Mein Name ist Gerald Fischer. Ich arbeite seit über zwanzig Jahren im Bereich der Forschung und Produktentwicklung für die Medizintechnik. Ich habe einen nahen Angehörigen, der von einer komplexen Form der HSP betroffen ist. Dadurch habe ich begonnen, mich mit HSP zu beschäftigen und daraus ist eine erste Veröffentlichung hervorgegangen. Diese wurde vor kurzem auf der Jahrestagung der Deutschen Gesellschaft für Biomedizinische Technik vorgestellt [Fischer G. et al. Current Directions in Biomedical Engineering 4 (2018)]. Gerne komme ich Rudi Kleinsorges Einladung nach, die Ergebnisse hier kurz zusammenzufassen:


Die Arbeit ist ein Fallbericht zu einem jungen Patienten mit HSP vom Typ SPG11. Bei Routine-Untersuchungen an der Kinderklinik der Medizinischen Universität Innsbruck wurde im Rahmen der Diagnostik und der klinischen Betreuung wiederholt festgestellt, dass der Patient eine leichte Bradykardie aufwies. D.h. der Rhythmus des Herzschlags war bei mehreren Untersuchungen auf knapp unter 60 Schläge pro Minute verlangsamt. Eine verlangsamte Herzrate knapp unterhalb der klinischen Definition einer Bradykardie muss für sich alleine keinen Krankheitswert darstellen. Bei trainierten Ausdauersportlern ist das sogar normal. Bei einem Patienten, der aufgrund seiner Bewegungseinschränkung aber schlecht trainiert ist, ist dieser Befund jedoch überraschend.

Daher wurde die Frage gestellt, ob zusätzlich zur HSP auch eine versteckte Herzerkrankung vorliegt oder ob die HSP den verlangsamten Herzschlag auslösen kann? Unser Herz wird ja vom Nervensystem gesteuert und – zumindest Teile davon – sind von der HSP betroffen.

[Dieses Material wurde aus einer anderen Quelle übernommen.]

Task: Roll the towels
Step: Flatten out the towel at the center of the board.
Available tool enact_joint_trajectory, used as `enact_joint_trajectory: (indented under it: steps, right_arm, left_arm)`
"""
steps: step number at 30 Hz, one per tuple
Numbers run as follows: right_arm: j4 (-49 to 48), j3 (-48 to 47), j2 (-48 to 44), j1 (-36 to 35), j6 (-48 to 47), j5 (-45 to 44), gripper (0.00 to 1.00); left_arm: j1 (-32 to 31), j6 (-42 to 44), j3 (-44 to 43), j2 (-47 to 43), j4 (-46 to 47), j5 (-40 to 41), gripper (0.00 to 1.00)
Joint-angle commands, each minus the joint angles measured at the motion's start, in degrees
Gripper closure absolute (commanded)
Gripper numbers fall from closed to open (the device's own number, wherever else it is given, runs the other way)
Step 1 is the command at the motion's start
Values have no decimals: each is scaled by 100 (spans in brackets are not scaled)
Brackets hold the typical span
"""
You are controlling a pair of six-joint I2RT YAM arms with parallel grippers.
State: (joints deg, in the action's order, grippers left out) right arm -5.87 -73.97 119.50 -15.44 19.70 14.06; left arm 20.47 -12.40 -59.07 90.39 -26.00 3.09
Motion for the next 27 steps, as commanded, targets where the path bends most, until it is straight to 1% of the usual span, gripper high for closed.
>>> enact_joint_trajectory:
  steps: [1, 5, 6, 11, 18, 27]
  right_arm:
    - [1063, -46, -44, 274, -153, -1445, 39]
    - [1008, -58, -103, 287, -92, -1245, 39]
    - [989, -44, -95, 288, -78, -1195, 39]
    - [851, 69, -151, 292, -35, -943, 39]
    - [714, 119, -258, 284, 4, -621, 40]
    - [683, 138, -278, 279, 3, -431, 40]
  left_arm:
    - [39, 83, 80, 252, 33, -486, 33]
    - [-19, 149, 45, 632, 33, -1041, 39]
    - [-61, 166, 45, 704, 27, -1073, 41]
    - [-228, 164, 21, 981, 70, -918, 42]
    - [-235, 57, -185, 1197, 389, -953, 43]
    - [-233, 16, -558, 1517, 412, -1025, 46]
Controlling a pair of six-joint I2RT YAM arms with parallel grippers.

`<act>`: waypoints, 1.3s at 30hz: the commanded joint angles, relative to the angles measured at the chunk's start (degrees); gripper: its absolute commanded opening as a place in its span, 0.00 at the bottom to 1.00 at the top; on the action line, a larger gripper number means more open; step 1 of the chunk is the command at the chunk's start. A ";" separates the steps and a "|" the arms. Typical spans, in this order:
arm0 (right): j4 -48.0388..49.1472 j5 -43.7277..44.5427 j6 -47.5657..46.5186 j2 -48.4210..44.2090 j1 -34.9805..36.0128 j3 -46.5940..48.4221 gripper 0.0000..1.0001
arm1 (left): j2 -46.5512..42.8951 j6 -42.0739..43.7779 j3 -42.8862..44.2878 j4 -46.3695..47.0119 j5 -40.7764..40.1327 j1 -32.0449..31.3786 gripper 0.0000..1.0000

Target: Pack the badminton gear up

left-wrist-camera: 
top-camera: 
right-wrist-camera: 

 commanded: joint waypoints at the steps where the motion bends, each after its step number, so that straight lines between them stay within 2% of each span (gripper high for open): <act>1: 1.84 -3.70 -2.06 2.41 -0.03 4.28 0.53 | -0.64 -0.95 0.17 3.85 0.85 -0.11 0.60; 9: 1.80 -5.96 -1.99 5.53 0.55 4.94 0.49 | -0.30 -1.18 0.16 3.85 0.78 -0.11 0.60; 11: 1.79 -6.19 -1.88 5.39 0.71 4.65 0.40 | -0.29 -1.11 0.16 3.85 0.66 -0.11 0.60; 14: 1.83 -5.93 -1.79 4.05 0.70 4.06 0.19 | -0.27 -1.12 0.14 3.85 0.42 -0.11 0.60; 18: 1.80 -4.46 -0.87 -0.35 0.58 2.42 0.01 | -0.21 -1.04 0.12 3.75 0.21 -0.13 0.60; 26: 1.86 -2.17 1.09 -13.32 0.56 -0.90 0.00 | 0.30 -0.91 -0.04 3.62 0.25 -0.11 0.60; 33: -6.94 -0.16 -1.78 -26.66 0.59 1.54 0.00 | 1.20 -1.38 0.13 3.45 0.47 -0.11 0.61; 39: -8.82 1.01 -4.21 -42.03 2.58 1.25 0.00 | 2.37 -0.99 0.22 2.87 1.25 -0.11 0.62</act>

Es gibt Messverfahren, um den Einfluss des autonomen Nervensystems auf das Herz-Kreislaufsystem zu beurteilen. Das Grazer Unternehmen CN-Systems hat den Task-Force-Montitor entwickelt. Dieser misst "Schlag für Schlag" Schwankungen im Herzrhythmus und im Blutdruck (Abbildung 1). Diese "Schlag für Schlag" Schwankungen sind normal. Sie sind sogar notwendig, damit unser Nervensystem den Blutdruck einstellen kann.

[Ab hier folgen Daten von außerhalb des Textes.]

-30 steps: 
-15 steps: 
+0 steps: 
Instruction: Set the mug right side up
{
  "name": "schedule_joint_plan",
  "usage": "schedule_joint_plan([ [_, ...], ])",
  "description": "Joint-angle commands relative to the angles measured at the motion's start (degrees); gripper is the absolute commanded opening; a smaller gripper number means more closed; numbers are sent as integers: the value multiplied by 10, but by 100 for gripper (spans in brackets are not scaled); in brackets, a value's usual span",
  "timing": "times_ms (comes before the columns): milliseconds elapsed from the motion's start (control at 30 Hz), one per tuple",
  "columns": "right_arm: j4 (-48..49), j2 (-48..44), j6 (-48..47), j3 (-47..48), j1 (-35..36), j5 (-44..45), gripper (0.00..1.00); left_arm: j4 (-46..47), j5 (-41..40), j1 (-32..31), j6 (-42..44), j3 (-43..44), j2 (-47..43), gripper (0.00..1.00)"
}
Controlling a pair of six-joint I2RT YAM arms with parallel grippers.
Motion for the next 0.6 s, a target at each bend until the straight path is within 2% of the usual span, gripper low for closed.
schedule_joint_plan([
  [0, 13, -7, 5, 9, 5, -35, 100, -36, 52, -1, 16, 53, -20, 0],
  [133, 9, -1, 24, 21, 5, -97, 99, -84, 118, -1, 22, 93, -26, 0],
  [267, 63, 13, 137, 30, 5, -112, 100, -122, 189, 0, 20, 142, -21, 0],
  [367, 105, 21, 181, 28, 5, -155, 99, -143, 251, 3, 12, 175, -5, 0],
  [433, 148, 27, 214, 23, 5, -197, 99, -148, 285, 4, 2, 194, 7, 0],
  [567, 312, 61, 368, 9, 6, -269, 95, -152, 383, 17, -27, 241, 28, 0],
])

Der Task-Force-Monitor berechnet aus den gemessenen Schwankungen Parameter, welche eine Beurteilung zulassen, ob das Nervensystem das Herz korrekt steuert. Besonders in der Forschung ist das Verfahren gut etabliert. Es wurde z.B. Anfang des Jahrtausends verwendet, um die Herz-Kreislaufsteuerung bei Astronauten in der Schwerelosigkeit zu untersuchen.

Zurück auf die Erde und zur HSP: Bei dem untersuchten Patienten würde eine starke Erhöhung eines Parameters - der Barosensitivutät - festgestellt. Was bedeutet das?

Unser Nervensystem steuert den Blutdruck u.a. über Reflexe. In der Wand der Hauptschlagader gibt es Zellen - die Barorepeptoren - welche auf den Blutdruck empfindlich sind und die Information über einen sensorischen Nerv zum Hirnstamm weiterleiten. Über einen Reflexbogen steuert diese Information auch die Herzrate. Das hat folgenden Zweck: wenn wir z.B. aufstehen, dann sinkt durch die Lageänderung der Blutdruck. Um das auszugleichen, treibt der Baroreflex das Herz kurz an. D.h. der Baroreflex hilft uns dabei, Blutdruckschwankungen bei Lageänderungen auszugleichen.

Bild

Abbildung 1: Oben: Ruhe EKG eines 18-jährigen Patienten mit HSP vom Typ SPG 11. Die Abstände zwischen den R-Zacken sind eingezeichnet. Für die dargestellte Sequenz nimmt die Dauer zwischen den Herzschlägen zu. Unten: Kontinuierliche Blutdruckkurve im selben Zeitintervall wie oben. Für die gezeigt Sequenz nimmt der Systolische Blutdruck von Schlag-zu. Diese Zunahme ist hier schwächer als im Normalfall, da der erhöhte Baroreflex Druckschwankungen unterdrückt.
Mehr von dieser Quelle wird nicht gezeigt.